(BUENOS AIRES).- “De lo contrario le daré un beso a cada uno y me iré”, dijo Eduardo Coudet después de la derrota ante Tigre. Pese a la contundencia de la frase, en River la decisión ya está tomada: la dirigencia no despedirá al Chacho y su ciclo continúa.
La caída frente a Tigre volvió a encender las alarmas en Núñez y multiplicó los cuestionamientos sobre el funcionamiento del equipo. Sin embargo, puertas adentro la postura es inamovible: Coudet sigue como entrenador y su continuidad no está en discusión por parte de la directiva.
El propio técnico se encargó de explicar su intención de “darla vuelta” como ya le había ocurrido en su etapa de jugador de River. A esa declaración le sumó la frase que más atención generó: “De lo contrario le daré un beso a cada uno y me iré”. Pero al mismo tiempo aclaró que no pretende abandonar el proyecto y que se siente con fuerzas para buscar la reacción que el Millonario necesita.
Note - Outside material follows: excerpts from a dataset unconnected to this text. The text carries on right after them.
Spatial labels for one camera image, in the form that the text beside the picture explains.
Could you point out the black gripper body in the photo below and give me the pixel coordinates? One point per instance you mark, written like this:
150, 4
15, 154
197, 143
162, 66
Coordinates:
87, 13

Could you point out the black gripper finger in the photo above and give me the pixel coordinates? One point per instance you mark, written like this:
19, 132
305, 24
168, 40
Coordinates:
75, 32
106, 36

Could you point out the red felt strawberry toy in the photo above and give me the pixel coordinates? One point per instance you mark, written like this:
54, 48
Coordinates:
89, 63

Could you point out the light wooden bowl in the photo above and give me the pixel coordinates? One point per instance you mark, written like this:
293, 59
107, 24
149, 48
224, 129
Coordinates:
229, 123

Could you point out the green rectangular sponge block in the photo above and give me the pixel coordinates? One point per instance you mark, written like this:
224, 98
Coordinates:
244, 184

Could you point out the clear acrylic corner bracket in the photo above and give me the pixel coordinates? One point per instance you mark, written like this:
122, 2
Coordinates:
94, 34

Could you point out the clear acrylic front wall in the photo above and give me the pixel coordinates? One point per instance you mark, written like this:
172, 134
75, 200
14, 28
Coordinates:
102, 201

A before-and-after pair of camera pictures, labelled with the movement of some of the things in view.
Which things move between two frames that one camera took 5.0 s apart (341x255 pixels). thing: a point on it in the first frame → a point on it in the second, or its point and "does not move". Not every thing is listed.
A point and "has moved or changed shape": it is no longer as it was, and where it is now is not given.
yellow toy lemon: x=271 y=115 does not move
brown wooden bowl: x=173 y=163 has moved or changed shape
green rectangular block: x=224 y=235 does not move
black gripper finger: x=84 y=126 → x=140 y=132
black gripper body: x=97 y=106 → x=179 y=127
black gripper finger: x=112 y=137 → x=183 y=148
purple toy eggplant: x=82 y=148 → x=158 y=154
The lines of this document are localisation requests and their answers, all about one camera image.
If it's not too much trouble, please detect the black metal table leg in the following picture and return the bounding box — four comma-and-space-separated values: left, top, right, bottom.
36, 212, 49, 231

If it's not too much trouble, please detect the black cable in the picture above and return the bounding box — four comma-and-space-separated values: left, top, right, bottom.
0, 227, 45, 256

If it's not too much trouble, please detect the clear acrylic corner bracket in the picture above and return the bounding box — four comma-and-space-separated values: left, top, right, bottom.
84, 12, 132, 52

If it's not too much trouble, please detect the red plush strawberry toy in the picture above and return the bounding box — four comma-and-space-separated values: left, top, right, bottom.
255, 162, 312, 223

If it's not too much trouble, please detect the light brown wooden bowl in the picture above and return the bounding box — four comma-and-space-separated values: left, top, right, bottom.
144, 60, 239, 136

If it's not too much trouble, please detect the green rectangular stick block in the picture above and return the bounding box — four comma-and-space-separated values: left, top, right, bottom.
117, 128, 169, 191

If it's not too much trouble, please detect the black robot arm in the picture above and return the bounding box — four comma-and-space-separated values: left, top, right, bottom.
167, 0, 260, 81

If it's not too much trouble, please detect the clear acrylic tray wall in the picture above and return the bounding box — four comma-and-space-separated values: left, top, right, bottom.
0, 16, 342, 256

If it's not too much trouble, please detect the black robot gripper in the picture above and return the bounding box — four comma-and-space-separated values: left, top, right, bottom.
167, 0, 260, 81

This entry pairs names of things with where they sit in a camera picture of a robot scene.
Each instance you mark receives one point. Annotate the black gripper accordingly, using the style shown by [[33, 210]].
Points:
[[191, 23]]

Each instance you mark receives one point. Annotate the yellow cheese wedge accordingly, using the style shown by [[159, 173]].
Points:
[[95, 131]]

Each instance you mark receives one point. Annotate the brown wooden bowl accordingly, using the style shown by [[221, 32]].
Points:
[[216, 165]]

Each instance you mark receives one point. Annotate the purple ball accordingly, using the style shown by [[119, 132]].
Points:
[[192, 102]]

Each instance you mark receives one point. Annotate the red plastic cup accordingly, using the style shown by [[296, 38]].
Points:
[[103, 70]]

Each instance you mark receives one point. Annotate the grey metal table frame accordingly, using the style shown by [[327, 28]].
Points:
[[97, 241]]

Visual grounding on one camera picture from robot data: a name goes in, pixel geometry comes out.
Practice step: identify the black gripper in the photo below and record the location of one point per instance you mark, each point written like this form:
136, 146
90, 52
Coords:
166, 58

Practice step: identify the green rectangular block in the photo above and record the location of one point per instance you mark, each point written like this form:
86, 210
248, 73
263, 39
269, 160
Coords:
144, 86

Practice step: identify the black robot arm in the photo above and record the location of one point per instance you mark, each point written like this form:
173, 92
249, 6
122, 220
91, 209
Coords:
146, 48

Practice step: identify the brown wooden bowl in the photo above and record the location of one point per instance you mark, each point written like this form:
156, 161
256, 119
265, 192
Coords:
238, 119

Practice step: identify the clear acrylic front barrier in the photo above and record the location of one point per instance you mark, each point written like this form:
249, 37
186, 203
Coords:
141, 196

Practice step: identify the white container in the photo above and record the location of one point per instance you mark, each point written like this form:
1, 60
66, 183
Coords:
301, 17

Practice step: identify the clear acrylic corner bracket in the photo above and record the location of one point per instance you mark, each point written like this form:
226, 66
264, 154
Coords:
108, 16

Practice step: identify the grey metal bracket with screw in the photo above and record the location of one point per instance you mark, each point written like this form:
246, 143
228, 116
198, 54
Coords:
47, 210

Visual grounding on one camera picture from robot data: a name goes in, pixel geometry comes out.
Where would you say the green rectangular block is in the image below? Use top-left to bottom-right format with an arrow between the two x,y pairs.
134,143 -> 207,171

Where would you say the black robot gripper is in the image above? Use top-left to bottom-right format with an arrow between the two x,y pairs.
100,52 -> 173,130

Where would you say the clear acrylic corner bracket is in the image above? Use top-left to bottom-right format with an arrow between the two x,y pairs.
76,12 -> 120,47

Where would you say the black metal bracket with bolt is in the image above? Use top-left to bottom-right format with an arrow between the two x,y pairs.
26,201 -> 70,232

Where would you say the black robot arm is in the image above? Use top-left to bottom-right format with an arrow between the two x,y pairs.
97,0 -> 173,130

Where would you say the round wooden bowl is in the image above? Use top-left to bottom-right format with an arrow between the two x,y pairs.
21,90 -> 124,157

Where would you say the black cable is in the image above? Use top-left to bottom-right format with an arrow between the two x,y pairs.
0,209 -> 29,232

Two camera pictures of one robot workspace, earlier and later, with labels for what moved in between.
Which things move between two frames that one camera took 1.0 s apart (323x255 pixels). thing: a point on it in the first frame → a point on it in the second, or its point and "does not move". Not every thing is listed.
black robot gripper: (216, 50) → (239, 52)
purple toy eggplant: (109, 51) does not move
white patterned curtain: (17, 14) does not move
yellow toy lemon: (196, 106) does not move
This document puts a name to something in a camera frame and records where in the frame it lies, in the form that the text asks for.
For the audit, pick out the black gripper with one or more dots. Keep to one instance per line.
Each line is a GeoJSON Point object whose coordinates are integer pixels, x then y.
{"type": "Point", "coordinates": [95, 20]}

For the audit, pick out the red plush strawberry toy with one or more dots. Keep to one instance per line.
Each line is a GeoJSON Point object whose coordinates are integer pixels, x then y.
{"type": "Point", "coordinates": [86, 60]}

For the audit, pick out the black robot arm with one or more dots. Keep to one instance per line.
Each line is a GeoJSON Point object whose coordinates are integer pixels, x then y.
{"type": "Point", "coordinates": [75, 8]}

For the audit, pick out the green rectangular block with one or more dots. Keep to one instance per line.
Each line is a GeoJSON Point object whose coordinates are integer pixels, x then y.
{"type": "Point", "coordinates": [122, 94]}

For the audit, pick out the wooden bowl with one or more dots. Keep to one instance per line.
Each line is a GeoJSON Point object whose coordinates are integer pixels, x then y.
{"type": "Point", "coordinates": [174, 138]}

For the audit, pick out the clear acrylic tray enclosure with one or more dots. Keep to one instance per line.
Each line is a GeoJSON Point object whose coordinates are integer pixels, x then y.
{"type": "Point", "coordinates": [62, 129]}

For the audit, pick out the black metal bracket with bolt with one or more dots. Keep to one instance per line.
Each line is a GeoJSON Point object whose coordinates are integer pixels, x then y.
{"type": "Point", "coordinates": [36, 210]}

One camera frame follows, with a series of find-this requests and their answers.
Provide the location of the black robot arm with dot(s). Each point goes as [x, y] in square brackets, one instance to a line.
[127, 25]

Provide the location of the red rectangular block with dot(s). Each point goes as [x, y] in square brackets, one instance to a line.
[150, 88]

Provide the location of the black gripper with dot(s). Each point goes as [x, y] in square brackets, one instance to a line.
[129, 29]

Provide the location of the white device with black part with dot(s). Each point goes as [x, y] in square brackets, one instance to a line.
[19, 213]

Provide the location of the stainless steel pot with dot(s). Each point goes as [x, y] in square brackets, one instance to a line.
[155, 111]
La cúpula del club sostiene que el plantel es competitivo y que los refuerzos le darán a Coudet las variantes que hoy le faltan. Ángel Correa ya se consolidó como una de las referencias ofensivas y Thiago Almada acaba de sumarse proveniente de Europa para potenciar el ataque. Para la dirigencia, estas incorporaciones forman parte de las herramientas que el entrenador tendrá a disposición para intentar revertir el complicado presente.
Coudet, además, evitó repartir culpas entre sus futbolistas. Aseguró que los ve “bien y comprometidos” y dejó en claro que la responsabilidad del mal momento le corresponde a él como conductor del equipo. La directiva valora esa postura: el técnico asumió la responsabilidad sin buscar excusas externas.
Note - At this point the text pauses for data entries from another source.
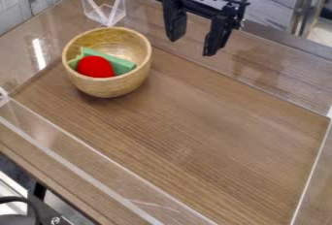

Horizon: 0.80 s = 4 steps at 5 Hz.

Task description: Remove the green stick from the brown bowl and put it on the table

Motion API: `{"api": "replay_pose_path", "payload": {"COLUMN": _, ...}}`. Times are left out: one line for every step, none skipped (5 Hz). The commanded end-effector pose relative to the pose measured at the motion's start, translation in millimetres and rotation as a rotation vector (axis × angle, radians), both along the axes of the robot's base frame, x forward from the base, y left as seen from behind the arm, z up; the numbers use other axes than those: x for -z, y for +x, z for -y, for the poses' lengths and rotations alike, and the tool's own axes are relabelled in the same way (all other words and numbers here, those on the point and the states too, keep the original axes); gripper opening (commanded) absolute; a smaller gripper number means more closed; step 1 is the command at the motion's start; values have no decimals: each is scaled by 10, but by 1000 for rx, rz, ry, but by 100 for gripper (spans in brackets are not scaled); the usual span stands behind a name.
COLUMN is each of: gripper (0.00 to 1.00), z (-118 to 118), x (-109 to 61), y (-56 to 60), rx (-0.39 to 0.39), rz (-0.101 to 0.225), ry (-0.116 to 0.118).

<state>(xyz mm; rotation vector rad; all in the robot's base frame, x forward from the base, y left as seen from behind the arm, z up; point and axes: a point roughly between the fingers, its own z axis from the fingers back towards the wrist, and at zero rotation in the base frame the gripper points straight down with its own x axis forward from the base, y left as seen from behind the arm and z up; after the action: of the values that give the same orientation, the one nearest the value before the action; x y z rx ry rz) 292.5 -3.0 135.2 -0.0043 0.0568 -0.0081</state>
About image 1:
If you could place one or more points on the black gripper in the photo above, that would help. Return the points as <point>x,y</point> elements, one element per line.
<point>206,8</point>

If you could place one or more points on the green foam stick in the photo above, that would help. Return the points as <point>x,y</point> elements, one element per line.
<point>122,66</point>

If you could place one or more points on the brown wooden bowl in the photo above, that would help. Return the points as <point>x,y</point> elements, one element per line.
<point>122,43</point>

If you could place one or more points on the metal table leg background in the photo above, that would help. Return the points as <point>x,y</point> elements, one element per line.
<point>306,16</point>

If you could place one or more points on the red ball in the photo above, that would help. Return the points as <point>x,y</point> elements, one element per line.
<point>94,66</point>

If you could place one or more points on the light green cloth piece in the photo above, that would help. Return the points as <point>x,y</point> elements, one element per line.
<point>73,62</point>

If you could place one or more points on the black table leg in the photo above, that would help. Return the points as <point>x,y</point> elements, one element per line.
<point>39,191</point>

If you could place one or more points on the clear acrylic corner bracket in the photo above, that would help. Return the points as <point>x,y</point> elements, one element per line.
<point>107,15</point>

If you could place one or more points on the clear acrylic tray wall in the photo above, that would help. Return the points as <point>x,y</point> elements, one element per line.
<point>111,195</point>

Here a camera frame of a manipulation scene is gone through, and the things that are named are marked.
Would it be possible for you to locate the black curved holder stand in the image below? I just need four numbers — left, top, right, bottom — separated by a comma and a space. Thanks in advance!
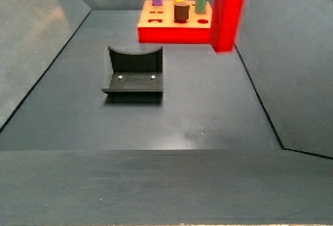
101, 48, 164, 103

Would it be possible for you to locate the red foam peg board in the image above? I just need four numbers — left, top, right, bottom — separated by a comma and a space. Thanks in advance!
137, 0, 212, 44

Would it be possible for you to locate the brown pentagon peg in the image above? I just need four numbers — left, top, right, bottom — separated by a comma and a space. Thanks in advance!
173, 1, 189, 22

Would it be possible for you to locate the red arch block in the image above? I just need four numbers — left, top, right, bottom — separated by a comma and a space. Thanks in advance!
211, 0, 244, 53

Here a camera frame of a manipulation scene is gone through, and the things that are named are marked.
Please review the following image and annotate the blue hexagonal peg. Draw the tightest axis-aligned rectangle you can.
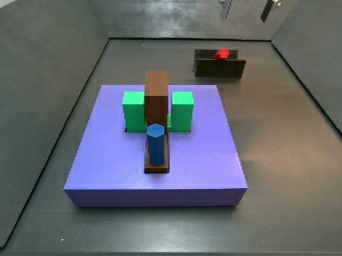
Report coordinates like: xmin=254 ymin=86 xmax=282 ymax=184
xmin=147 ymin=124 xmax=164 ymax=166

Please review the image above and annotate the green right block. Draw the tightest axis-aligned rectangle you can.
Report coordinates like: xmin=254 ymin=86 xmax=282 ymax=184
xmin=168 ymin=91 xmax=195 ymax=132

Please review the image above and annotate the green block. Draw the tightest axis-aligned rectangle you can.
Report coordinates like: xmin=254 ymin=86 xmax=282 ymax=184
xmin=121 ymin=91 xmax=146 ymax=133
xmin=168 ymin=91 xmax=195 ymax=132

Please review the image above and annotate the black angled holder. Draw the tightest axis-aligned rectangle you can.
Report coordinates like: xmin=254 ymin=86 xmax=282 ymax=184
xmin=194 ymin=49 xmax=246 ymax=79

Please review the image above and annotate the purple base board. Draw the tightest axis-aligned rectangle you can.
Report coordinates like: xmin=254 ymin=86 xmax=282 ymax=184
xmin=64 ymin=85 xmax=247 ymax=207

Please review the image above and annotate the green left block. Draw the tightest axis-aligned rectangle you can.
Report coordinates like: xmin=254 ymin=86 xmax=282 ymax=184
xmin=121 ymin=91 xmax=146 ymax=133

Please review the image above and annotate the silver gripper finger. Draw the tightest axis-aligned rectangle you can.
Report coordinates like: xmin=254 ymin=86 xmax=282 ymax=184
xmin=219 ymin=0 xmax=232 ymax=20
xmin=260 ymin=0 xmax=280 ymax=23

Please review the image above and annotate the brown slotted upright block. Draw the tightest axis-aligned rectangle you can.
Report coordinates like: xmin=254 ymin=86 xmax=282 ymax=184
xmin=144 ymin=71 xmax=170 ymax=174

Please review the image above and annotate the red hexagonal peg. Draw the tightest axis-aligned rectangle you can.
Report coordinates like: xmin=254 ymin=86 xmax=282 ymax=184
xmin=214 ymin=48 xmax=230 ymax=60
En Núñez solo manejan un escenario de salida: la renuncia del propio entrenador. La dirigencia no tomará la iniciativa de interrumpir el proceso; si el Chacho deja el cargo, será exclusivamente por una decisión personal. Así lo entiende también el cuerpo técnico, que coincide en que el mensaje fue claro después de la derrota: no se contempla un despido.
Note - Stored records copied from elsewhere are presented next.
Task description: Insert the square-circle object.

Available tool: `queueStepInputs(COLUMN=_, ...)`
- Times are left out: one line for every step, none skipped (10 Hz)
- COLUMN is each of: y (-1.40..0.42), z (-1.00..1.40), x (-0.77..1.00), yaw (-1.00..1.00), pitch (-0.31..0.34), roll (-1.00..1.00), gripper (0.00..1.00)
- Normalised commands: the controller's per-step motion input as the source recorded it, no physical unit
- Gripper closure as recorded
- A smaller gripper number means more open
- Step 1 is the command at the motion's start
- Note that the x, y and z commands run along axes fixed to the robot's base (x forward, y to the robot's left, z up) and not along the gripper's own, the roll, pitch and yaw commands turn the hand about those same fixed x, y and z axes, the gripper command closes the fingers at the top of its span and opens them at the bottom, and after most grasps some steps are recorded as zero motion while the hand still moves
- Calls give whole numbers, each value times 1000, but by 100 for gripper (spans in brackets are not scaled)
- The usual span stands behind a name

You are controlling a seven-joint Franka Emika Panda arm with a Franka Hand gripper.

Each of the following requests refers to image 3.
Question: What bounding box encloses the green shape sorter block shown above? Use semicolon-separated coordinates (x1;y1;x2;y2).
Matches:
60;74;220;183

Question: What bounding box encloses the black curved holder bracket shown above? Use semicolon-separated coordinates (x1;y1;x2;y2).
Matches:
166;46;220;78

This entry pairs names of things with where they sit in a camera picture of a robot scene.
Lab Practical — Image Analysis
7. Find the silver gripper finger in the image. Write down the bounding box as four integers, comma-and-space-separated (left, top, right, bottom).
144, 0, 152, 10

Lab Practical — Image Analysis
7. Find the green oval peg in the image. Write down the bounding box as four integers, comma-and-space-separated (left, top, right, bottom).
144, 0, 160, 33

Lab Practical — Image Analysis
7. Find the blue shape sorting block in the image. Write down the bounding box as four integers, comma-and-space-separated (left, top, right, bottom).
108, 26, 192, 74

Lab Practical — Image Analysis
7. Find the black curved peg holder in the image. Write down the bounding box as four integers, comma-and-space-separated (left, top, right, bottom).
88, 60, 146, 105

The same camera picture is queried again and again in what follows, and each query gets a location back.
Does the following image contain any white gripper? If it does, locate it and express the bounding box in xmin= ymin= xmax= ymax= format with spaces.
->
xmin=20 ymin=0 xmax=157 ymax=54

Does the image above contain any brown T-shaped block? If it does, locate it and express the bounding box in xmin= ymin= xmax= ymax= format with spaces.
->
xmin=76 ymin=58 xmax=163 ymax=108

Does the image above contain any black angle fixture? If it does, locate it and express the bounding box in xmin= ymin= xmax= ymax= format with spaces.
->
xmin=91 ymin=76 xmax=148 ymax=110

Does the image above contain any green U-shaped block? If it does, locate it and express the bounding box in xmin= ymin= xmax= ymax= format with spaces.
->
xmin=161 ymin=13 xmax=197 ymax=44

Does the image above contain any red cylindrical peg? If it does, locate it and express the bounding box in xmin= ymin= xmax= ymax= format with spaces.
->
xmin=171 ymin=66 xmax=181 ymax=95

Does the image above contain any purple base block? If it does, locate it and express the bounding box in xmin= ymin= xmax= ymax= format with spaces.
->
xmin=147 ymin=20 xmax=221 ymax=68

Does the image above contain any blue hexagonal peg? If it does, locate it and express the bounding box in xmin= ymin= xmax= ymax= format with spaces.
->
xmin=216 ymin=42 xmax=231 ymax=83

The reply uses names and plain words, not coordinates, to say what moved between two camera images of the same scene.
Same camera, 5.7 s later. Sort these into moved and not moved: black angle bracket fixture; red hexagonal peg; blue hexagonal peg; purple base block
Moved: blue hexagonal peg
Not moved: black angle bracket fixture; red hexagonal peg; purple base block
La presión externa aumentó considerablemente tras la seguidilla de resultados negativos, pero en el club pretenden darle al DT la posibilidad de trabajar. Esperan que los próximos partidos permitan observar una reacción dentro de la cancha y confían en que Coudet tiene las herramientas necesarias para conseguirla.
La prioridad de River es recuperar rápido la identidad futbolística y volver a ganar. La directiva mantiene la confianza en Coudet para lograrlo y aguarda que el equipo empiece a mostrar otra cara en las próximas fechas. Mientras tanto, en Núñez sostienen que todavía creen en su capacidad para dar vuelta un presente que encendió todas las alarmas.